> Source data:
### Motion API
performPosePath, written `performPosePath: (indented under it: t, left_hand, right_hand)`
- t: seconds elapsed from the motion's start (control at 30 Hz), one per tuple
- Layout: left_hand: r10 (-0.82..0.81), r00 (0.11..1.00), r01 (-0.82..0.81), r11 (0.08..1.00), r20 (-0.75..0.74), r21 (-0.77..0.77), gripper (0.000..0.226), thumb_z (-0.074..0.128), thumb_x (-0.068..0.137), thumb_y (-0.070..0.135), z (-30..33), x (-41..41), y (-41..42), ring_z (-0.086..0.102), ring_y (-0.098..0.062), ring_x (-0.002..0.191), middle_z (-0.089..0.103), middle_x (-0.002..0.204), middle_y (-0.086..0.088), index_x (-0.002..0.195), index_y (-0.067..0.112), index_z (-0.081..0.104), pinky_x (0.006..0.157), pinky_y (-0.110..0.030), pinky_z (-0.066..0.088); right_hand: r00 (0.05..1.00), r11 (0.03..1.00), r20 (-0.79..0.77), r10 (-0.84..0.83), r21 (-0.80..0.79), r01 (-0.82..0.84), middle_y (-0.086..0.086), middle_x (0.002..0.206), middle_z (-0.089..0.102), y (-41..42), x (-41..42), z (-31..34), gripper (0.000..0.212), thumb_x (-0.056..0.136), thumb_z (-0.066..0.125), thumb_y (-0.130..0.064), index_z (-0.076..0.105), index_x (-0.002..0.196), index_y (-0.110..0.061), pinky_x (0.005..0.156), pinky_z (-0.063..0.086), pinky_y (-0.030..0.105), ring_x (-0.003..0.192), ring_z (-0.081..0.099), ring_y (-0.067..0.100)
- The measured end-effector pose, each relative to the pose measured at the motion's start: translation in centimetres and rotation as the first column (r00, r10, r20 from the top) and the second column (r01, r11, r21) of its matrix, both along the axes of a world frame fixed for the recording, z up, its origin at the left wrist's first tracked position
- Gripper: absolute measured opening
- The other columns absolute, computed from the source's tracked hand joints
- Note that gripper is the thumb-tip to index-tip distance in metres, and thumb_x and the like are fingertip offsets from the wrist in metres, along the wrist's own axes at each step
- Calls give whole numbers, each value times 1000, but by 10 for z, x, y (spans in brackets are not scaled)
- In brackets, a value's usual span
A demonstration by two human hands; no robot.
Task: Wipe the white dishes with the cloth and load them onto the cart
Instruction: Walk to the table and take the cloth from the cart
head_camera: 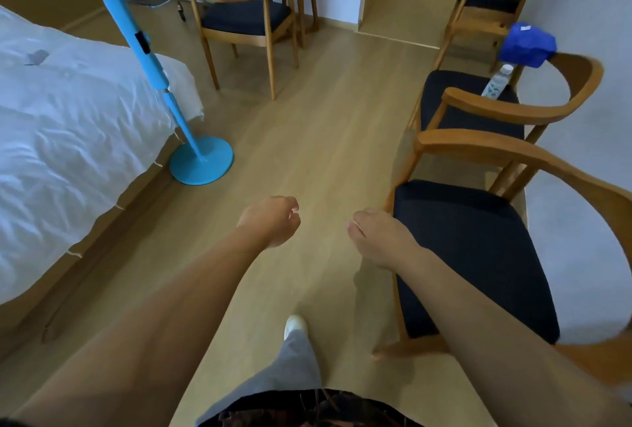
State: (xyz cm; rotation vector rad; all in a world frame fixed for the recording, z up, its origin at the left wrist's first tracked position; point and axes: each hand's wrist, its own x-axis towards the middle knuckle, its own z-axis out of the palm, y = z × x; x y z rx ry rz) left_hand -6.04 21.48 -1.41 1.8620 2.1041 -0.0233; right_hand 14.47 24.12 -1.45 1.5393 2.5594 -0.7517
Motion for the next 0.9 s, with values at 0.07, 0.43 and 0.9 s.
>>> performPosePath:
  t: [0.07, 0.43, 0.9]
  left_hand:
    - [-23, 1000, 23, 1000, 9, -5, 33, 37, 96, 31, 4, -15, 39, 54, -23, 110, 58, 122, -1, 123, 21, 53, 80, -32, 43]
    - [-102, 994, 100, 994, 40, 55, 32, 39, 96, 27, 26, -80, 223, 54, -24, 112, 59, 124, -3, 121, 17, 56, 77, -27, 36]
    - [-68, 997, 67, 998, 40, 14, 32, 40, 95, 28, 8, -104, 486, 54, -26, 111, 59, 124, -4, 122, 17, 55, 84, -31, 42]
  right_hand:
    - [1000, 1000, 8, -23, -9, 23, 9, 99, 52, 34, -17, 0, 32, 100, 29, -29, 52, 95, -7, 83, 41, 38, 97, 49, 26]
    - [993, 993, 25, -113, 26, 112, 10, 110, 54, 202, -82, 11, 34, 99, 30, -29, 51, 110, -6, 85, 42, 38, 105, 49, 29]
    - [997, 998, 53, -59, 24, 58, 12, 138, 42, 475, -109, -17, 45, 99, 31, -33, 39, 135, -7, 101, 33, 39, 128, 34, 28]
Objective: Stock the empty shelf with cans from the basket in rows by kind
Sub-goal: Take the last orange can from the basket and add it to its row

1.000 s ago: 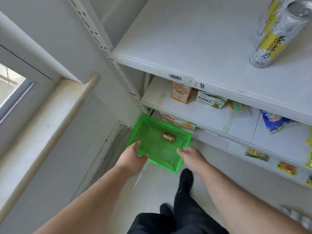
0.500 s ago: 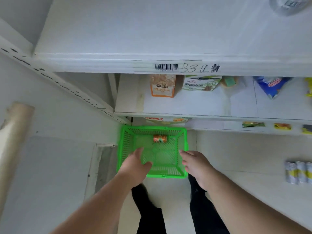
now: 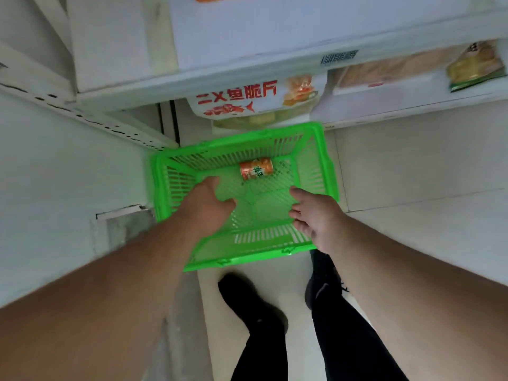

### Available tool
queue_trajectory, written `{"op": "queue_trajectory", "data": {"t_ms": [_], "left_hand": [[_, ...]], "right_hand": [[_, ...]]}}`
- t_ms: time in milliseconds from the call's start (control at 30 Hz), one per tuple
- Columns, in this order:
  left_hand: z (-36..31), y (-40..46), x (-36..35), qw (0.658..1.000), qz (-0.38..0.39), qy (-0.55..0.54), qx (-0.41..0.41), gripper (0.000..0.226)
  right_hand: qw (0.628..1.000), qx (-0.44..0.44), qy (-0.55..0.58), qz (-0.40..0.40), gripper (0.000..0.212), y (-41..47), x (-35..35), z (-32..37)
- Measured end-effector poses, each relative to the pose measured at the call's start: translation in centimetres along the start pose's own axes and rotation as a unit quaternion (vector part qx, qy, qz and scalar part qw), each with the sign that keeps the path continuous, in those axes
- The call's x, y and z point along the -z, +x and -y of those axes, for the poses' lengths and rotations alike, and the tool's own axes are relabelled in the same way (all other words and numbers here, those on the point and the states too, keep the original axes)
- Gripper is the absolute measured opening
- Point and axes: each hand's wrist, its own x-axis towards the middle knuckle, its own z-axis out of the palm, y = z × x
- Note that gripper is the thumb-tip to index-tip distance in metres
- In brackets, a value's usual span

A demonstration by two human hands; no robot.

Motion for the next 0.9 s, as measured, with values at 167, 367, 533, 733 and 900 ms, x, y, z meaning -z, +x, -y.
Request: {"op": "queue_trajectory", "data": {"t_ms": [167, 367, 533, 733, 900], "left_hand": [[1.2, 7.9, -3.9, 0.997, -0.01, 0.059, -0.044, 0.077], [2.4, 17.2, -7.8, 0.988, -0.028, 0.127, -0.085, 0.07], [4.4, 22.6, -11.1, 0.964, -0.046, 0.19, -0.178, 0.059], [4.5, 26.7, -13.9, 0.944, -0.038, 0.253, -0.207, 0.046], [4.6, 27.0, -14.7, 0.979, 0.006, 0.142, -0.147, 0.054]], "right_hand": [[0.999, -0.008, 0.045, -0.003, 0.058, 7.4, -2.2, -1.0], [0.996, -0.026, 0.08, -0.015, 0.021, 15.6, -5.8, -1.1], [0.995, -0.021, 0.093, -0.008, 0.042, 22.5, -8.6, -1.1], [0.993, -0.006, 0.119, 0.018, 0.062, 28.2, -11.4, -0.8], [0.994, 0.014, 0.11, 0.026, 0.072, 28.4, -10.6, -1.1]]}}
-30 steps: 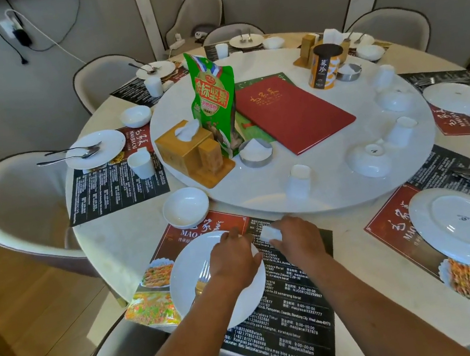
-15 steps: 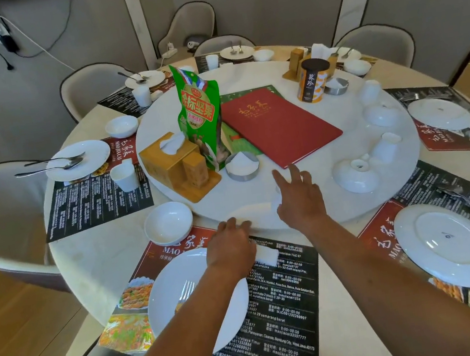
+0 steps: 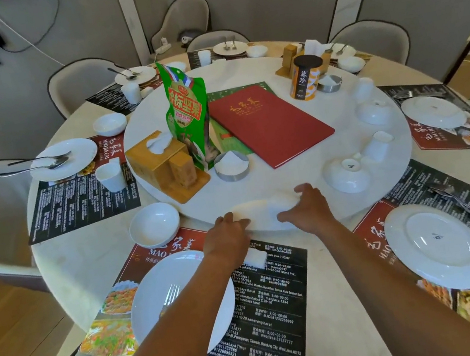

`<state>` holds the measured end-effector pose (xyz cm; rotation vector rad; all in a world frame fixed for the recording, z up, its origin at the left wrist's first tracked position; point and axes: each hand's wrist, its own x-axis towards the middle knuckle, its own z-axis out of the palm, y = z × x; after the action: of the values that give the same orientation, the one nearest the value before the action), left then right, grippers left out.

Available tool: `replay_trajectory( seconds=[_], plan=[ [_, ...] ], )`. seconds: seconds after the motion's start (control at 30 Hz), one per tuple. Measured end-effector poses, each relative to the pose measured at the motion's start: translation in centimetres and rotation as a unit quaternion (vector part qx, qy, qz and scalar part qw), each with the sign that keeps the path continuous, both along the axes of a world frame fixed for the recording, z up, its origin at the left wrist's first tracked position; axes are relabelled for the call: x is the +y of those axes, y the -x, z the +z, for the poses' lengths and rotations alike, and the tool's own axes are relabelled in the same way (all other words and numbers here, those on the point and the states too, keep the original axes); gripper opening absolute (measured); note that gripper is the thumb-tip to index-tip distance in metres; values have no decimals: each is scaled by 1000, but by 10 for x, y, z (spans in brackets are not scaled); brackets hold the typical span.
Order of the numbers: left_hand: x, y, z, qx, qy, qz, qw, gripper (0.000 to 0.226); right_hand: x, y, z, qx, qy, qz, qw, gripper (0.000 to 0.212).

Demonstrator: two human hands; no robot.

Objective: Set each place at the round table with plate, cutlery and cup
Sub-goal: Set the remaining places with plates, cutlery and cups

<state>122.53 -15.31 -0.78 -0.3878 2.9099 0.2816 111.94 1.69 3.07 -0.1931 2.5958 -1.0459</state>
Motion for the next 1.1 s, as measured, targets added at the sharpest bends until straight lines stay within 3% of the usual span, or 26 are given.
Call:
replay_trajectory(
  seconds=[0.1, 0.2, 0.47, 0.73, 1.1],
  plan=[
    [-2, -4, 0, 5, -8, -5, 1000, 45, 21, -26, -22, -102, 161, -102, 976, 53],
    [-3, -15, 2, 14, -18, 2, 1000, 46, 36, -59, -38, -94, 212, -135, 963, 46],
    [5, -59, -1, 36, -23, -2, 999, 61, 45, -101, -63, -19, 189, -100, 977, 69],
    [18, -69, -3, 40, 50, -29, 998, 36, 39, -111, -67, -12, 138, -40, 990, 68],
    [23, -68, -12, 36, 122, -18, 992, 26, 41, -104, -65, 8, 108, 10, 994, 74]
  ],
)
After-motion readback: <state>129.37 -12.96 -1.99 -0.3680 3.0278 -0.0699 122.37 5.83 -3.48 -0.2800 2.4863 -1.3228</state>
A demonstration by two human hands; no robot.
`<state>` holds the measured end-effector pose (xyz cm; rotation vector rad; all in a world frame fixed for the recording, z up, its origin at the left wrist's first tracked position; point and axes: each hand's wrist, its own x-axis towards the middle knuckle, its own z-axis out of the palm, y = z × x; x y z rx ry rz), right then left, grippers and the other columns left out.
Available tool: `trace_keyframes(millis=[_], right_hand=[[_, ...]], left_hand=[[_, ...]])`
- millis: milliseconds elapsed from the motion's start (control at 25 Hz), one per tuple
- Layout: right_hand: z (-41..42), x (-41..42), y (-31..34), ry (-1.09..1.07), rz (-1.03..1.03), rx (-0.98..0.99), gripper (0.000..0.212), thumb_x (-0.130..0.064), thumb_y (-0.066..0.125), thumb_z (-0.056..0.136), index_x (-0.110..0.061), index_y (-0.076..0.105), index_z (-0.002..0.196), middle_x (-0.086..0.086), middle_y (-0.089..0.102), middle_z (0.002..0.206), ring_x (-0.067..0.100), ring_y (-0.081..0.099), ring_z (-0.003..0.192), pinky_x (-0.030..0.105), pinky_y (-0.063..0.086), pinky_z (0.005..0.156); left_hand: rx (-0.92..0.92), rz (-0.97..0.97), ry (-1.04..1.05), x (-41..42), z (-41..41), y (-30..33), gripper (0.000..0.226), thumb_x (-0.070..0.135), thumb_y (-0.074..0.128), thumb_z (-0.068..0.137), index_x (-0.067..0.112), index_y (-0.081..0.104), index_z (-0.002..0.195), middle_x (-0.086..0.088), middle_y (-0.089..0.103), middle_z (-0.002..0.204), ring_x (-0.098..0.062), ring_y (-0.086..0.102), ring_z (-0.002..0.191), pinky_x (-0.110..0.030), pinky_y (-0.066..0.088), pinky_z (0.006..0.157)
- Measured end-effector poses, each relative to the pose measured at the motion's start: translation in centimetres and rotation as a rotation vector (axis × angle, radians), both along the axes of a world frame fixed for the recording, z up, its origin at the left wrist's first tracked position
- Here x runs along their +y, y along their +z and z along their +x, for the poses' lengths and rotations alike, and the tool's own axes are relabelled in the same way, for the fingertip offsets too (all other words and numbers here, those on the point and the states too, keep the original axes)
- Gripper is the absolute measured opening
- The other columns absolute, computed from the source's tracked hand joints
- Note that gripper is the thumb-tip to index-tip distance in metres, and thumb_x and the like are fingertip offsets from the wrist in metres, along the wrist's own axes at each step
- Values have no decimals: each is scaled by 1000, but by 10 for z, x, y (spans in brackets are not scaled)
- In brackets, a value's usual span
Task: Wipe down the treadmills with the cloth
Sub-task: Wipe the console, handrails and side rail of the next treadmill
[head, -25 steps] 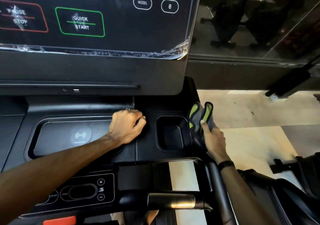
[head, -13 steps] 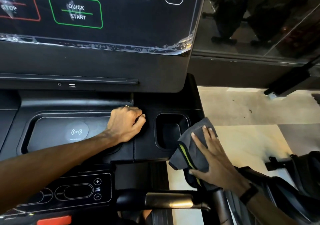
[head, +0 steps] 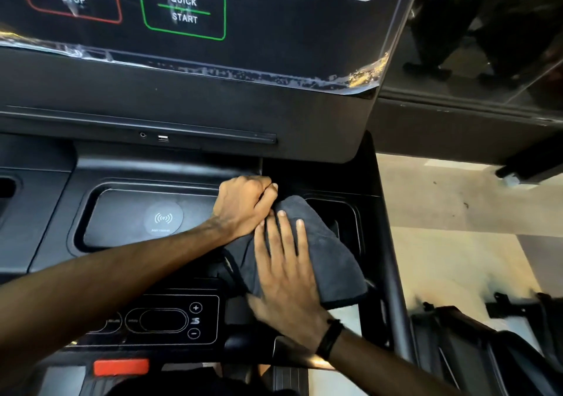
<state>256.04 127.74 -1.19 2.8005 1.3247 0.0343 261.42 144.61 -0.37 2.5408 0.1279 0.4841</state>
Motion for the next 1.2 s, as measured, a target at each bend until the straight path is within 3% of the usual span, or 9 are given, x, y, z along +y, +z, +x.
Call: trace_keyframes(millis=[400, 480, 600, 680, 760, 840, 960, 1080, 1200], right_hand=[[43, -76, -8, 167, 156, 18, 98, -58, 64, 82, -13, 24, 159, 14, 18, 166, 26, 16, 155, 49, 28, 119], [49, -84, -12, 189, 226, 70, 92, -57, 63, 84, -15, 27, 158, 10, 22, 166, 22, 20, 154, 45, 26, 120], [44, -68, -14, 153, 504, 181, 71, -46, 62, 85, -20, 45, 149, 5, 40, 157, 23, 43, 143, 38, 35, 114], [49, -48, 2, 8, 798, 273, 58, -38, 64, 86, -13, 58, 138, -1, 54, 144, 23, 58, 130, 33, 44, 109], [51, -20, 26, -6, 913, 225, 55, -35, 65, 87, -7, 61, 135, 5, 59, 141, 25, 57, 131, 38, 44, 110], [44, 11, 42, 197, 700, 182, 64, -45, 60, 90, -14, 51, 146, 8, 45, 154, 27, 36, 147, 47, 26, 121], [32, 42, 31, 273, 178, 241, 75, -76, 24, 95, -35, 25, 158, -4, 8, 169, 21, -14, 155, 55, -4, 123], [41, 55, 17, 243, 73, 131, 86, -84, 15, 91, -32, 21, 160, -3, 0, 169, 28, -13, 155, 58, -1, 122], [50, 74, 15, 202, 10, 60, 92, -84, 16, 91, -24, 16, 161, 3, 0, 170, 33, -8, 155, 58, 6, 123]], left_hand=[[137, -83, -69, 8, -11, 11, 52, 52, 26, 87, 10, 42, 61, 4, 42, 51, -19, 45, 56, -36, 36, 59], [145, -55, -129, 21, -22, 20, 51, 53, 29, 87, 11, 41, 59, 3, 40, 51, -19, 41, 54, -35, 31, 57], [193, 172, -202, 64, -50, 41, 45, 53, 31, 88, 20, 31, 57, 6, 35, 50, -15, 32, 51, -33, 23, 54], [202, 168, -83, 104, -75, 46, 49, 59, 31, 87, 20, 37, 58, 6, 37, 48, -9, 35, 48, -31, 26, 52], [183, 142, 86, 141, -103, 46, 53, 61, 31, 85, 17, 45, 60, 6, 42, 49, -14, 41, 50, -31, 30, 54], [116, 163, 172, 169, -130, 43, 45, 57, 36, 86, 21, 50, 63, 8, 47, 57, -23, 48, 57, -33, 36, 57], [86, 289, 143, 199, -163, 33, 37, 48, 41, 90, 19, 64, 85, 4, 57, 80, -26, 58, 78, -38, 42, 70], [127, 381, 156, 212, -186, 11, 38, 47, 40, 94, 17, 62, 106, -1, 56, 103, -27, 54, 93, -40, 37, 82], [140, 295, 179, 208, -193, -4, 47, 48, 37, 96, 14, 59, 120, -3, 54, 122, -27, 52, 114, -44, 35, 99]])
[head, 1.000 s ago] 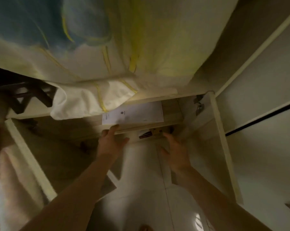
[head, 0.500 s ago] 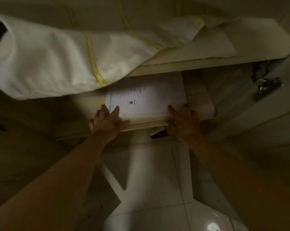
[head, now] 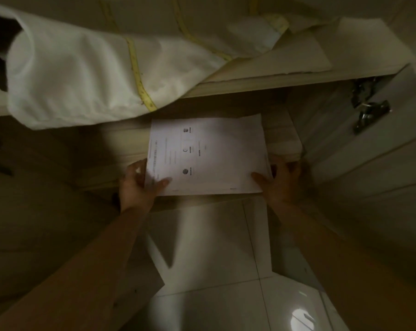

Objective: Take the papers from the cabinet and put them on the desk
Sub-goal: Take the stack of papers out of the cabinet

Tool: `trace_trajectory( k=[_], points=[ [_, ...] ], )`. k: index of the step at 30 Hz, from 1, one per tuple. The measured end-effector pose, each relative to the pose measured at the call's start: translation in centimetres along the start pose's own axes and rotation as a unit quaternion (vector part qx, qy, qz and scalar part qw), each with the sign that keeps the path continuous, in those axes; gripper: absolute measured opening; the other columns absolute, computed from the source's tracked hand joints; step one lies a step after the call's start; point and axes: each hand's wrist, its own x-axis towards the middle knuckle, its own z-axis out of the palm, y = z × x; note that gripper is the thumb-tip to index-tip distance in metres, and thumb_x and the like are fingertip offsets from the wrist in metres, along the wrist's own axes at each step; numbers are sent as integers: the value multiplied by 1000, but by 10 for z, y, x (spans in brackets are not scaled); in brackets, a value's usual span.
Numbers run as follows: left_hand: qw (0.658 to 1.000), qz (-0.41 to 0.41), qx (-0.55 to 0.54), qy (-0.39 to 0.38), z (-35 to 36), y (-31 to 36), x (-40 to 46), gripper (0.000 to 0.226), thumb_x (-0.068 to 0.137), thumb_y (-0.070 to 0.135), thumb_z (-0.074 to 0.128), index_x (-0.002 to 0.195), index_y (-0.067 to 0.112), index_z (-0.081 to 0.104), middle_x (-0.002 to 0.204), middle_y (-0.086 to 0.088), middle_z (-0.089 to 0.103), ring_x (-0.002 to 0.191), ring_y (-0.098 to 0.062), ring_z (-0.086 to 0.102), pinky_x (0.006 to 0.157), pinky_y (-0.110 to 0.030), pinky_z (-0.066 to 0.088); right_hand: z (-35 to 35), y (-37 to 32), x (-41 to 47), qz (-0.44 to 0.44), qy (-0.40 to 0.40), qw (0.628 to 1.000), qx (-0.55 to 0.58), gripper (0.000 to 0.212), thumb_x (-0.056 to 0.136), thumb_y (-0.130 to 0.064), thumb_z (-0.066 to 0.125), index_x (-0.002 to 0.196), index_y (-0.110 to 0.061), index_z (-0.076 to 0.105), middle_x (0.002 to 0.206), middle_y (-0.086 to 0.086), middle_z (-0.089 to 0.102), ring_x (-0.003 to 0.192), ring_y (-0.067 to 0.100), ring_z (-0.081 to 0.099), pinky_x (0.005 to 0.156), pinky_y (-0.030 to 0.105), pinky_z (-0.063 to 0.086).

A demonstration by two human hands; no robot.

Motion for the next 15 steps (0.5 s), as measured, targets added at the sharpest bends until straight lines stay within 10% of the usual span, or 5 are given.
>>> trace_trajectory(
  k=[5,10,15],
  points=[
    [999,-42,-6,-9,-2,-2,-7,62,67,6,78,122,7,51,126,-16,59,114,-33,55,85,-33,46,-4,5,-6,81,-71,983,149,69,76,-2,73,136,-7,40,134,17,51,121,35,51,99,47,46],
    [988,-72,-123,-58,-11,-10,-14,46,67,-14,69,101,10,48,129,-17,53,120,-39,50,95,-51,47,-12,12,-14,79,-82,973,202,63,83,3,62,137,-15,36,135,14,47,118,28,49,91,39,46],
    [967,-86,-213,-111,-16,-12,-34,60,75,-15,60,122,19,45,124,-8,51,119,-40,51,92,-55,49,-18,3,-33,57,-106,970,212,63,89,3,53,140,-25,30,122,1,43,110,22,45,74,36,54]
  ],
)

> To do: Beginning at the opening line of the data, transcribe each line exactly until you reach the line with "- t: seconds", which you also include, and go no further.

> Written response:
### Motion API
performPosePath, written `performPosePath: (indented under it: t, left_hand, right_hand)`
- t: seconds elapsed from the motion's start (control at 30 Hz), one per tuple

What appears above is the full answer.